RAGE is a cell surface nucleic acid sensor — ASN Events

RAGE is a cell surface nucleic acid sensor (#9)

Damien Bertheloot 1 , Cherilyn M Sirois 2 , Allison L Miller 3 , Tengchuan Jin 4 , Natalio Garbi 5 , T. Sam Xiao 4 , Eicke Latz 1 6 7
  1. Institute of Innate Immunity, University of Bonn, Bonn, NRW, Germany
  2. Center for Translational Research, College of Health Sciences, Universidad de las Américas, Quito, Ecuador
  3. Division of Respiratory Inflammation & Autoimmunity, MedImmune LLC, Gaithersburg, MD, USA
  4. Structural Immunobiology Unit, Laboratory of Immunology, National Institute of Allergy and Infectious Diseases, National Institutes of Health, Bethesda, MD, USA
  5. Institutes of Molecular Medicine and Experimental Immunology, University of Bonn, Bonn, NRW, Germany
  6. Department of Medicine, Division of Infectious Diseases and Immunology, University of Massachusetts Medical School, Worcester, MA, USA
  7. German Center for Neurodegenerative Diseases, University of Bonn, Bonn, NRW, Germany

RAGE is a multi-ligand cell surface receptor of the Immunoglobulin super-family. It is composed of three extracellular immunoglobulin-like domains (V, C1 and C2), a single trans-membrane domain and a short cytoplasmic domain. RAGE is predominately expressed in the lung under normal conditions. However, during inflammation, RAGE expression increases dramatically in tissues like the vascular system, CNS and some hematopoietic cells. RAGE ligands are structurally heterogeneous and bind to RAGE through sequence nonspecific electrostatic interactions. They include advanced glycation end products, the DNA binding protein HMGB1, several proteins of the S100 family and certain types of β-sheet fibrils such as β-amyloid. Hence, RAGE is involved in many chronic inflammatory diseases such as diabetes, Alzheimer’s disease, asthma and systemic lupus erythematosus.

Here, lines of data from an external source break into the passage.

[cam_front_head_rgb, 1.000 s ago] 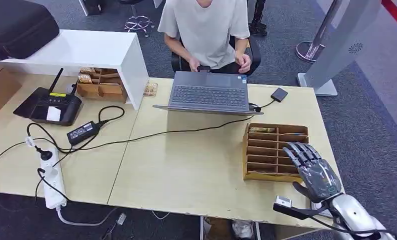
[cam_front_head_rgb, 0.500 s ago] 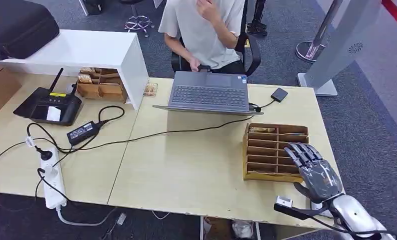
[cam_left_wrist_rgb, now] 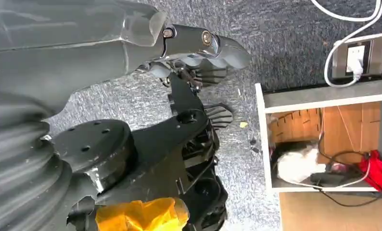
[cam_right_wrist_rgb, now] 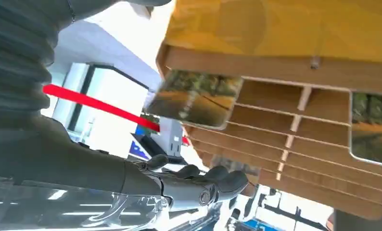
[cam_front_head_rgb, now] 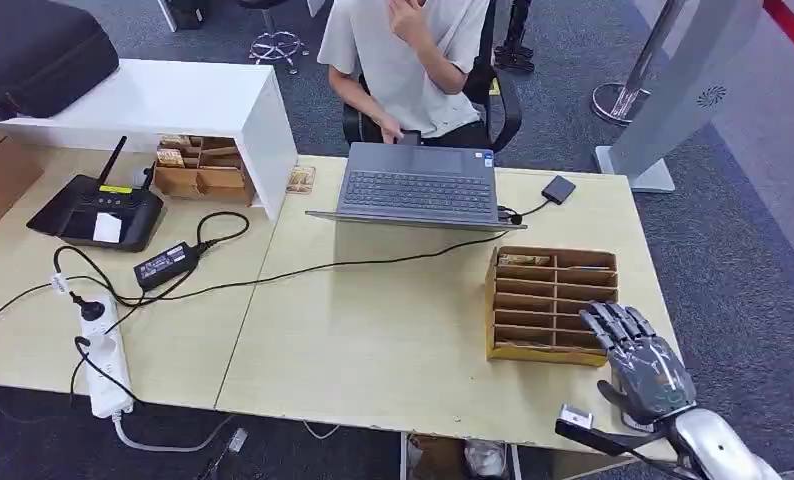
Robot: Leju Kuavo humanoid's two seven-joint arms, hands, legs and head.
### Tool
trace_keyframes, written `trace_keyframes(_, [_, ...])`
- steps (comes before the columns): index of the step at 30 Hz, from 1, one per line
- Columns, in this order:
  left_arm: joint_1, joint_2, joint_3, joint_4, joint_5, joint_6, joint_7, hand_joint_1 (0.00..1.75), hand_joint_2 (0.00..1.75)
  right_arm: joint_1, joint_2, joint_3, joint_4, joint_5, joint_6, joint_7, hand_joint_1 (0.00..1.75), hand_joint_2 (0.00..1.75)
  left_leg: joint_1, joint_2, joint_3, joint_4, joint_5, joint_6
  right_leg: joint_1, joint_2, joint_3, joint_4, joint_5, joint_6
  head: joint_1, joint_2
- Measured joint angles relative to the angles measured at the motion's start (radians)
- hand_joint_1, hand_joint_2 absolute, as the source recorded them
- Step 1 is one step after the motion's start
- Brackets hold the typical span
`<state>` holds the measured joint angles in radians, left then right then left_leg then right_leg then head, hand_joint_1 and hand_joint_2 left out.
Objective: Pass the card to the sensor for recognition and then transmit it.
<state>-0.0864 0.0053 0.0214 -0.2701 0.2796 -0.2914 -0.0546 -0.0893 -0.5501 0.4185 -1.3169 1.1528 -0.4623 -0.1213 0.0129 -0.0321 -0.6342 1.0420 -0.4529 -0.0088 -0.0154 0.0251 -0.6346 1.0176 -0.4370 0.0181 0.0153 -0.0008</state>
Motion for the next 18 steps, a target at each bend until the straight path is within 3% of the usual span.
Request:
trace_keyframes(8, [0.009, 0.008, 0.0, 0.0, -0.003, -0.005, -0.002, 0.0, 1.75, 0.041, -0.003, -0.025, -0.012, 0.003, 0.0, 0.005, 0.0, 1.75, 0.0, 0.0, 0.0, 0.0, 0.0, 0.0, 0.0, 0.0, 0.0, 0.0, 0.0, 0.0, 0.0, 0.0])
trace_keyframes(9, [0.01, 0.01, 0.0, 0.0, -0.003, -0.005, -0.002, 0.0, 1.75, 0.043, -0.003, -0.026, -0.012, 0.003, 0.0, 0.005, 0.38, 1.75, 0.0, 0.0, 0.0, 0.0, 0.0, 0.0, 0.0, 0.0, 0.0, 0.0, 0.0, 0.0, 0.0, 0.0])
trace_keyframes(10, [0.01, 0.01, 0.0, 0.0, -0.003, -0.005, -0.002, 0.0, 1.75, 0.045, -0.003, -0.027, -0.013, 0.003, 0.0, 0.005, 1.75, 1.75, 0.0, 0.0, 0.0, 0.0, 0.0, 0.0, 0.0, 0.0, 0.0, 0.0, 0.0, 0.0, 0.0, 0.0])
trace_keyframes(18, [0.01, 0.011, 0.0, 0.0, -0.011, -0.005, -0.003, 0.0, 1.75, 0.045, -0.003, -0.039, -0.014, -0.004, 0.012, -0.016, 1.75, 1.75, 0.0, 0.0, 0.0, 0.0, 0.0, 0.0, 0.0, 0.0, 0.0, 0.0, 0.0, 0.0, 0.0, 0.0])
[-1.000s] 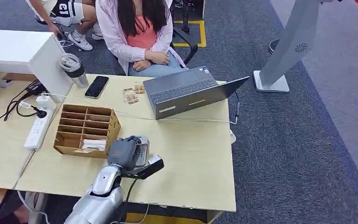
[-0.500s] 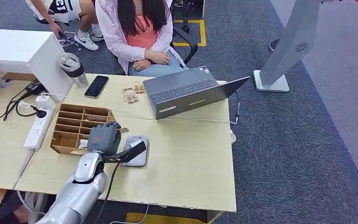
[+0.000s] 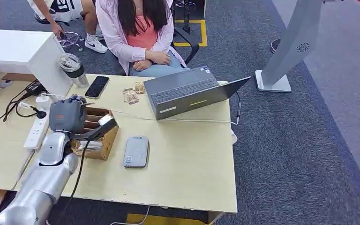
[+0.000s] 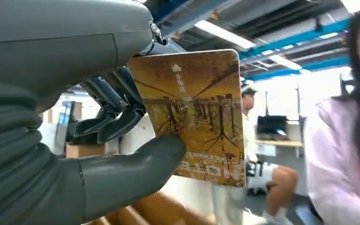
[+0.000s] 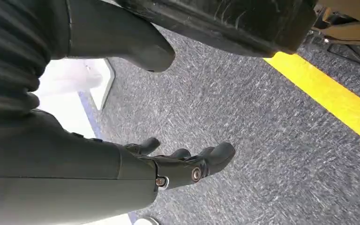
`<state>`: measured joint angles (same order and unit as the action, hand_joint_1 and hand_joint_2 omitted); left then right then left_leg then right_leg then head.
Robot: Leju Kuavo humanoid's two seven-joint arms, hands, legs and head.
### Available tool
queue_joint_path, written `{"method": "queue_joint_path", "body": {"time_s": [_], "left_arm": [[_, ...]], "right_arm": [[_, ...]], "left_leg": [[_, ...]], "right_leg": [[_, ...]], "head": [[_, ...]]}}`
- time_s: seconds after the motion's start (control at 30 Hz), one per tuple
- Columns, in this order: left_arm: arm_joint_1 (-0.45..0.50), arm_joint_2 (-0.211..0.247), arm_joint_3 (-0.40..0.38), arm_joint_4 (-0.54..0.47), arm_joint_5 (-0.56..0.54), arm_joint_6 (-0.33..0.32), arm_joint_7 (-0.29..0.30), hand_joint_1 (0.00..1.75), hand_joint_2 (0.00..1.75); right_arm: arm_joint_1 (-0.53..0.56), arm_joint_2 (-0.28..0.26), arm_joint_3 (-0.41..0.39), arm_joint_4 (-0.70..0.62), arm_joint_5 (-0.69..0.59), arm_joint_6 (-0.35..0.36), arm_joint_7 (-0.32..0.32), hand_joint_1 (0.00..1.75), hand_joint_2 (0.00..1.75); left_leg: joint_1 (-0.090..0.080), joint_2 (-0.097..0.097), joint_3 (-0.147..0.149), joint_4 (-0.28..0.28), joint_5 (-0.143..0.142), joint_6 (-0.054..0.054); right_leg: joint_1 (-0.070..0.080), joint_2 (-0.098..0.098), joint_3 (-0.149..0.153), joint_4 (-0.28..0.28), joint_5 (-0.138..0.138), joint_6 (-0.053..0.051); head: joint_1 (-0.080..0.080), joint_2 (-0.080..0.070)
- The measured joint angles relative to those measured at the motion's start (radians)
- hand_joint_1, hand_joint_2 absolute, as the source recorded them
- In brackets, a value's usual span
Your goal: Pass the card to the sensor for recognition and then transmit it.
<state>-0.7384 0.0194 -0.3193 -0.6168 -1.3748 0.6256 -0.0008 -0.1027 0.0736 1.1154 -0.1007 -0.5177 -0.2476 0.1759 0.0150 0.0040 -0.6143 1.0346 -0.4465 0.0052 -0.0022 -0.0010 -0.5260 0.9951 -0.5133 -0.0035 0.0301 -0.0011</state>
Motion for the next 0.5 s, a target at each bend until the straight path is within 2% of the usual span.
{"method": "queue_joint_path", "body": {"time_s": [0.17, 0.5], "left_arm": [[-0.042, 0.024, 0.021, 0.0, -0.027, 0.0, 0.004, 1.75, 1.75], [-0.062, 0.037, 0.053, 0.002, -0.044, 0.021, 0.006, 1.75, 1.75]], "right_arm": [[-0.002, 0.0, 0.015, 0.0, 0.001, 0.002, 0.008, 0.0, 1.75], [-0.003, 0.0, 0.024, 0.0, 0.0, 0.002, 0.01, 0.0, 1.75]], "left_leg": [[-0.001, 0.0, 0.0, 0.0, 0.0, 0.0], [-0.001, 0.0, 0.0, 0.0, 0.0, 0.0]], "right_leg": [[0.0, 0.0, 0.0, 0.0, 0.0, 0.0], [0.0, 0.0, 0.0, 0.0, 0.0, 0.001]], "head": [[0.0, 0.0], [0.0, 0.0]]}}
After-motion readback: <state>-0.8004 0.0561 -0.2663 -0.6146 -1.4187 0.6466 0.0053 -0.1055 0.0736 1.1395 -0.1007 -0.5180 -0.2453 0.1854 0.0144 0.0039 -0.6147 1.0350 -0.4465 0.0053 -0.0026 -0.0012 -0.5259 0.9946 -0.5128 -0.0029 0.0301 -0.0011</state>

Using EMSA and AlphaScreen, we showed that DNA and RNA bind to RAGE in a sequence nonspecific manner through electrostatic interaction of their phosphate backbone with the V and C1 domains. Human embryonic kidney (HEK) cells expressing RAGE bound more fluorescently labelled RNA and DNA than non-expressing cells as shown by microscopy and flow cytometry. In order to investigate the effect of RAGE expression on nucleic acid (NA) sensing by endosomal TLRs, we used HEK cells expressing TLR7, TLR8, TLR13 (ssRNA) or TLR9 (DNA) together with RAGE and found that RAGE increased NA induced activation of the transcription factor NFκB.  Finally, in a mouse model of acute lung inflammation, DNA inhalation induced a strong inflammatory response in WT mice, while RAGE knockout mice displayed dramatically reduced inflammation.

We show that RAGE binds NAs at the cell surface, increases their uptake and thereby amplifies the activation of endosomal TLRs. This work helps to further elucidate the function of RAGE in the development and perpetuation of chronic inflammation and presents RAGE as a promising target in the development of anti-inflammatory treatments.